The insulation eccentricity is an important index of a medium-high voltage cable, and is usually difficult to control, if the control level of the insulation eccentricity is not high enough, the field intensity in the insulation of the cable is converged and distorted after the cable is used for a long time, and a place with thin insulation or a conductor burr is subjected to higher field intensity, so that the cable is damaged early, punctured, abraded, exposed and the like, and the safe operation and the service life of the cable are greatly influenced.

In the prior art, in order to save power cable materials, reduce the area of a gap, reduce the outer diameter of a conductor and save materials of an insulating layer and a coating layer, the conductor is generally pressed in a layered manner and is limited by a metal processing line, the pressing amount cannot be too large, and the filling coefficient is generally below 0.9; secondly, after the conductor is compacted, the strength of the conductor is increased, the conductivity is reduced, the bending performance is poor, the embedding of the inner shielding layer of the conductor can directly influence the eccentricity abnormity of the insulating layer, the diameter of the conductor monofilament is unstable, the annealing degree of the conductor monofilament is inconsistent, the compacting degree of the conductor is not high, the pitch is unreasonable, and after the conductor is twisted, the plastic deformation of individual monofilament is not thorough, and the rebound is caused, so that the rounding and fitting performance of the outer layer of the conductor is not enough.

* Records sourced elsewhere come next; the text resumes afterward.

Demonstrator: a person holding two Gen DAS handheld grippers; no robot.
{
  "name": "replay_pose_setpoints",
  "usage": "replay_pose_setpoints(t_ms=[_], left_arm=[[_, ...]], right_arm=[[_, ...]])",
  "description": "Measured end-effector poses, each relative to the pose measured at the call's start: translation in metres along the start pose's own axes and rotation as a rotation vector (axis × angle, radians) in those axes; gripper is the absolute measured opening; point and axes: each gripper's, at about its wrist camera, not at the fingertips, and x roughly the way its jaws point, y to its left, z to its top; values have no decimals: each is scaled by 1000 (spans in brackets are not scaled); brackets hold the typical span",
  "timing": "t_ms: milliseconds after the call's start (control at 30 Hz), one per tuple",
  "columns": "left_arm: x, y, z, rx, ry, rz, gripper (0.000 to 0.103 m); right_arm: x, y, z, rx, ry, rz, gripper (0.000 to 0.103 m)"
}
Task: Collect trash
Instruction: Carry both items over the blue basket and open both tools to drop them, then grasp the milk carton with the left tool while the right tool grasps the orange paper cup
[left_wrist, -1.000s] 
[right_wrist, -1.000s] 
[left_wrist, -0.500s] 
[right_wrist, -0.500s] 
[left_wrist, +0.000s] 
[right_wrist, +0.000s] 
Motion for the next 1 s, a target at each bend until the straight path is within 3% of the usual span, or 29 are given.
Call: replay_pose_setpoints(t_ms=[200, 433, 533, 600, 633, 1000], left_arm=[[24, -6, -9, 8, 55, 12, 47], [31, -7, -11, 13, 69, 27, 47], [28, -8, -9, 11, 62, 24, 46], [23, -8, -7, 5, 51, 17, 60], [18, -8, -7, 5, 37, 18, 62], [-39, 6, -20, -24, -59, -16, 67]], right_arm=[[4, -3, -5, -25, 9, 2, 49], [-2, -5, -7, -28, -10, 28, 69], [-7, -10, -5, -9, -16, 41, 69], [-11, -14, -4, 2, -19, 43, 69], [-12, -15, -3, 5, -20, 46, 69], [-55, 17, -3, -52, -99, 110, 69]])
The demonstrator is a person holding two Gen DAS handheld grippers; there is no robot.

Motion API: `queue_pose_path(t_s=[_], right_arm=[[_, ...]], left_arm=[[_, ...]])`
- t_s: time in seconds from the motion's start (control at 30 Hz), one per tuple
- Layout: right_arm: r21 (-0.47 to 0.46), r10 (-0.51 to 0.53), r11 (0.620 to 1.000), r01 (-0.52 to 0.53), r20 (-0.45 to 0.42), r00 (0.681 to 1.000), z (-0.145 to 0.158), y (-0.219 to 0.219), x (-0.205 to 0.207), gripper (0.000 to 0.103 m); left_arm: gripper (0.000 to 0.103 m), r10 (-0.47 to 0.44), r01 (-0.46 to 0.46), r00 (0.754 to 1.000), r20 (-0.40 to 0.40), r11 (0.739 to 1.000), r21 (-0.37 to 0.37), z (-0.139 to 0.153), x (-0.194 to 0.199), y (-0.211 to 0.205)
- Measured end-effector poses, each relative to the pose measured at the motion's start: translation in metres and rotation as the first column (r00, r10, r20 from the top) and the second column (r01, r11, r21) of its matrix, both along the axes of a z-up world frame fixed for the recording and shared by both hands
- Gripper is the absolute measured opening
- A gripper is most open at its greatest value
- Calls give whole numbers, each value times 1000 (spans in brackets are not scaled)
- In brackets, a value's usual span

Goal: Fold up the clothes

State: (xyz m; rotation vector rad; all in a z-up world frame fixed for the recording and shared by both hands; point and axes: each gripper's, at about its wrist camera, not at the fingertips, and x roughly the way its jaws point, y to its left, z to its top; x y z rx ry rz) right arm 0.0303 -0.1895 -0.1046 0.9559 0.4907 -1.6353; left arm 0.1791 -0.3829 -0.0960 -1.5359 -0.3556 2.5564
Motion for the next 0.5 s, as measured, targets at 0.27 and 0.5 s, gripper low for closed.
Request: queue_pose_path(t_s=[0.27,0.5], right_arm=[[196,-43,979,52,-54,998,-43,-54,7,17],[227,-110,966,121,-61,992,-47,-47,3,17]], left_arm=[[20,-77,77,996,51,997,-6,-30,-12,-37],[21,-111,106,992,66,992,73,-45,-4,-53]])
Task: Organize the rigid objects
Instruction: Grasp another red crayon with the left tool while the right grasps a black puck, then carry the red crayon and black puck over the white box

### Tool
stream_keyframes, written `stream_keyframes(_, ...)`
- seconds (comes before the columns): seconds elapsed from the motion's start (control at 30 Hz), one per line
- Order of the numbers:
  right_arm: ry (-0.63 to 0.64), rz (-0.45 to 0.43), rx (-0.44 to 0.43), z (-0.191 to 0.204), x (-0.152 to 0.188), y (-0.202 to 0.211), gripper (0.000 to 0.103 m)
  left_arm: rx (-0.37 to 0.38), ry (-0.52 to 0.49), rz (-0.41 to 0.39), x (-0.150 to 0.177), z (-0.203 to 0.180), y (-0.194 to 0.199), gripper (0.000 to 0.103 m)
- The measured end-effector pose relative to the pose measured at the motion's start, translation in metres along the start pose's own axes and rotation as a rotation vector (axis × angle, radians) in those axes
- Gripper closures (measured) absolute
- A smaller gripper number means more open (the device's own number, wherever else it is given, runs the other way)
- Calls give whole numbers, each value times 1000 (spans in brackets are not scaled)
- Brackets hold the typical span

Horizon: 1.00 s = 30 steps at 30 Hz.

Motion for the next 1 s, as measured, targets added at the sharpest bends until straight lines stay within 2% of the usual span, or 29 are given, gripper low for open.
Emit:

Therefore, on the premise of not changing the conductive characteristic of the conductor, the gap between the conductor single lines is reduced, the concentricity of the cable can be improved, the outer diameter of the conductor is reduced, the cost of the cable is saved, and the bending performance of the cable is improved.

SUMMERY OF THE UTILITY MODEL

The utility model aims to overcome the defects of the prior art and provides a medium-high voltage power cable, which comprises:

seven tangent lapped layers are wrapped in pairs to form conductor cores with circular sections;

the filling layer is filled between the cable guide core and the wrapping layer; and

the inner protection layer, the armor layer and the outer sheath are sequentially arranged on the outer side of the conductor core;

wherein, the cable is led the core and is included heart yearn, conductor unit and set gradually internal shield layer, insulating layer, external shield layer and the total shielding layer in the conductor unit outside:

a core wire disposed at an axial center position of the cable;

the conductive single wires are wrapped on the outer side of the core wire in multiple layers to form a conductor unit with a circular section, the conductive single wires on each layer are mutually twisted, and the cross sections of the conductive single wires can be mutually and seamlessly spliced to form a geometric shape close to the circular shape.

Preferably, the conductive single wire comprises a single wire main body and clamping and embedding parts arranged on two sides of the single wire main body, and the cross-sectional shapes of the clamping and embedding parts on the left side and the right side of the adjacent two single wire main bodies are complementary.

Preferably, the clamping portion is one of a rectangular clamping portion, an arc-shaped clamping portion or a tooth-shaped clamping portion.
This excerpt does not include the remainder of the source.